- [EXERCISE AIM] Only lines containing the string "labels" belong in the answer; copy all of them from the entries.

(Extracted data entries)
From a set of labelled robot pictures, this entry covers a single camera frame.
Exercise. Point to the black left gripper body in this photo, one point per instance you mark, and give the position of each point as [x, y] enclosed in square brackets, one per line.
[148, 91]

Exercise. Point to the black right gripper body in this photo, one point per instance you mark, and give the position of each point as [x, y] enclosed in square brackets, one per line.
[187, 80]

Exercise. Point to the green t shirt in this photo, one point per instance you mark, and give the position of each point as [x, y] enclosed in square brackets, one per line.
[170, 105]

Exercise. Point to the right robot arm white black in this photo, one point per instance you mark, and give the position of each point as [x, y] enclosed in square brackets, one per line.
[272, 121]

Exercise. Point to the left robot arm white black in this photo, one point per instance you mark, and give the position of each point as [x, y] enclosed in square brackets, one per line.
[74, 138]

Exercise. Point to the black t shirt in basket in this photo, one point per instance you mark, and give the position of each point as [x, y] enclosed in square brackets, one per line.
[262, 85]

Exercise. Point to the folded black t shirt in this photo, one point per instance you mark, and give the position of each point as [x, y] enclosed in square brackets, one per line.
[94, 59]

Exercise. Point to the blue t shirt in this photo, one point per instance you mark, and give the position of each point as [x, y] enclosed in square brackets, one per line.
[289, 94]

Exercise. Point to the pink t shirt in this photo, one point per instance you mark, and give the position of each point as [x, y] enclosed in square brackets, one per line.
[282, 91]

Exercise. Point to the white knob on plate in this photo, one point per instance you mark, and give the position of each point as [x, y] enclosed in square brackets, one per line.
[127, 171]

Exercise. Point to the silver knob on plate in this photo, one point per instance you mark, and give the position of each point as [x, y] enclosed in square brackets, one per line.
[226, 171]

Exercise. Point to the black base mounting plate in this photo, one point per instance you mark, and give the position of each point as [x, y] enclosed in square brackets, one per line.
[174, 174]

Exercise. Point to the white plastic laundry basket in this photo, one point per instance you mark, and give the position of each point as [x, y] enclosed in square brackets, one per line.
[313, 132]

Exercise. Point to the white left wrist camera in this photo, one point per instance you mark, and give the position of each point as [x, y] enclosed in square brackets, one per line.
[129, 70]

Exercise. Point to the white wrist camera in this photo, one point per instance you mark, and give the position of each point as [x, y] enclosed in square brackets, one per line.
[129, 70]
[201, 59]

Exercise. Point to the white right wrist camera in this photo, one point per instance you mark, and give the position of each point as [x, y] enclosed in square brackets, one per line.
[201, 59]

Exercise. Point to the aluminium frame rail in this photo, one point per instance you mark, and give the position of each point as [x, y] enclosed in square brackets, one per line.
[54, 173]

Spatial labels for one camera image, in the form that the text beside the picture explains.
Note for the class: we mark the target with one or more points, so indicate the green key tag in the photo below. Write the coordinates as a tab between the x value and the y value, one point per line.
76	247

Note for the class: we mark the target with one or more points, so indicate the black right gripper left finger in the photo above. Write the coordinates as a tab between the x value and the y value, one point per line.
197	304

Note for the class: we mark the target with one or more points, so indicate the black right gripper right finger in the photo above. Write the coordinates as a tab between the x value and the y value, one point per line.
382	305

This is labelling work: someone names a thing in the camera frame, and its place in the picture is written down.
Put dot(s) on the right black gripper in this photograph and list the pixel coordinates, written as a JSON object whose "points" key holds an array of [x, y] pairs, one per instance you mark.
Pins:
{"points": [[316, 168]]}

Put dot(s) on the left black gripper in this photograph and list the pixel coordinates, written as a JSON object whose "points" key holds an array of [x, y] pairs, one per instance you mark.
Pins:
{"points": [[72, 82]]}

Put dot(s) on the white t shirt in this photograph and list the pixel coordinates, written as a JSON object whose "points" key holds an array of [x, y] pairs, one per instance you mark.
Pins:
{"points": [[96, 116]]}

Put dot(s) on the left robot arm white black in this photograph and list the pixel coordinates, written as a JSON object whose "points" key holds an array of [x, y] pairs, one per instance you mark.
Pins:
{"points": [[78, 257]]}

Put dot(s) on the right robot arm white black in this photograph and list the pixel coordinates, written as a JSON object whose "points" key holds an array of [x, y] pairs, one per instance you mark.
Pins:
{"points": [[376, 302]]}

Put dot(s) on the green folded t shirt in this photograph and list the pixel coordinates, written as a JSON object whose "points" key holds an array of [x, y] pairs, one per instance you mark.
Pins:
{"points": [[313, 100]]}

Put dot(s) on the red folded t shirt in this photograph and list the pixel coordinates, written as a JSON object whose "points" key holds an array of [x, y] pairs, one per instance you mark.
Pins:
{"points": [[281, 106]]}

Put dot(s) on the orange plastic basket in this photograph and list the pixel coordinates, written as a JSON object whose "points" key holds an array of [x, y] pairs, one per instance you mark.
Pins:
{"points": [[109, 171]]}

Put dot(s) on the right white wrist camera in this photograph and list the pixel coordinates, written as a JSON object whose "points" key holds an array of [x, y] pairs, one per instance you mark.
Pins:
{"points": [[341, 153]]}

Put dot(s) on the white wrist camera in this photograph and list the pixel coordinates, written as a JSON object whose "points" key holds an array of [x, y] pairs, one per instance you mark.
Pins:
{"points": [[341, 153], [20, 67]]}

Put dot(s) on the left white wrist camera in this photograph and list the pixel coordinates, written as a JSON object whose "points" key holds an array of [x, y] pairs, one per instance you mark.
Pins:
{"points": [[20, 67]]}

* * *

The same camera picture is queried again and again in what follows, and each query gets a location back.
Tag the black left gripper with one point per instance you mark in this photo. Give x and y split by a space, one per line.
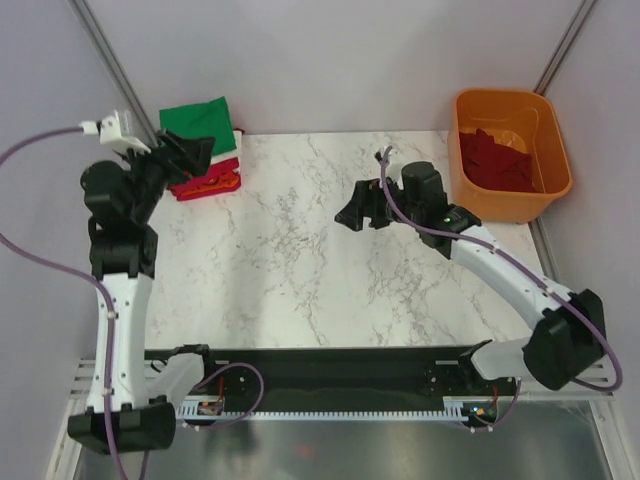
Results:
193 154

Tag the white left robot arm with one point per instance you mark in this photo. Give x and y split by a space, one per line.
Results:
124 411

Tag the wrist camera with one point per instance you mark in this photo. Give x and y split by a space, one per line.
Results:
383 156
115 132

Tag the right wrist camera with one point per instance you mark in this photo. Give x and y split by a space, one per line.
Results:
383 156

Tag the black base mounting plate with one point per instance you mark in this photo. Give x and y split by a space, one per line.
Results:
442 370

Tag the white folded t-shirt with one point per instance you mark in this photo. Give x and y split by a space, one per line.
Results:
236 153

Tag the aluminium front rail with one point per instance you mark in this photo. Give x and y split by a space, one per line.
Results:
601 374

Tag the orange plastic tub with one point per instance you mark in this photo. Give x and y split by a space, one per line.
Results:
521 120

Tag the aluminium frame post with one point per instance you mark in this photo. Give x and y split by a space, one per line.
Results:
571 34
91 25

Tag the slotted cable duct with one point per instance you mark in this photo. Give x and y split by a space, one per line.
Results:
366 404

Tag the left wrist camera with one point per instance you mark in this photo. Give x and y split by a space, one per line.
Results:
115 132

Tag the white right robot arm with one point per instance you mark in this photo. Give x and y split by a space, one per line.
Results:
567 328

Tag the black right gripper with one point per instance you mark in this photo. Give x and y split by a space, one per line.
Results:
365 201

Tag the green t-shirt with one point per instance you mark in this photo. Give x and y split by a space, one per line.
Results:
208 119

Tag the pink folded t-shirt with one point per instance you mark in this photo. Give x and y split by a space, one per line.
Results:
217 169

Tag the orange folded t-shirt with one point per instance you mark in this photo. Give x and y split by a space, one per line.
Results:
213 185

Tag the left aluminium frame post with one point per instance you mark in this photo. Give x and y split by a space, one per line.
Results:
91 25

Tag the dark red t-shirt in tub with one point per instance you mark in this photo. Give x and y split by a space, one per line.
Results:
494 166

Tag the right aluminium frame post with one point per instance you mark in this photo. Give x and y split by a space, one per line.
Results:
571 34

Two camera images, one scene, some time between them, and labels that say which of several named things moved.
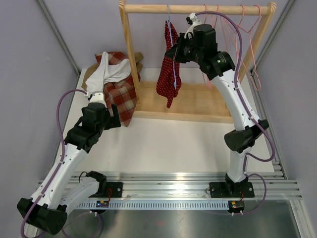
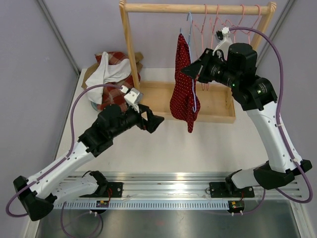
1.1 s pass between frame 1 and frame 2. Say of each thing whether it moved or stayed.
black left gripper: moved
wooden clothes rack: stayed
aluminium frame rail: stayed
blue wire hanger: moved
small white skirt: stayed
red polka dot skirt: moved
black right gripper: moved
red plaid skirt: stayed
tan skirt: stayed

- [TASK RESULT]
Spatial labels for one camera image, in the form that the text beside the picture explains.
Two camera images, one scene, some time between them, and labels that say which of several named things moved.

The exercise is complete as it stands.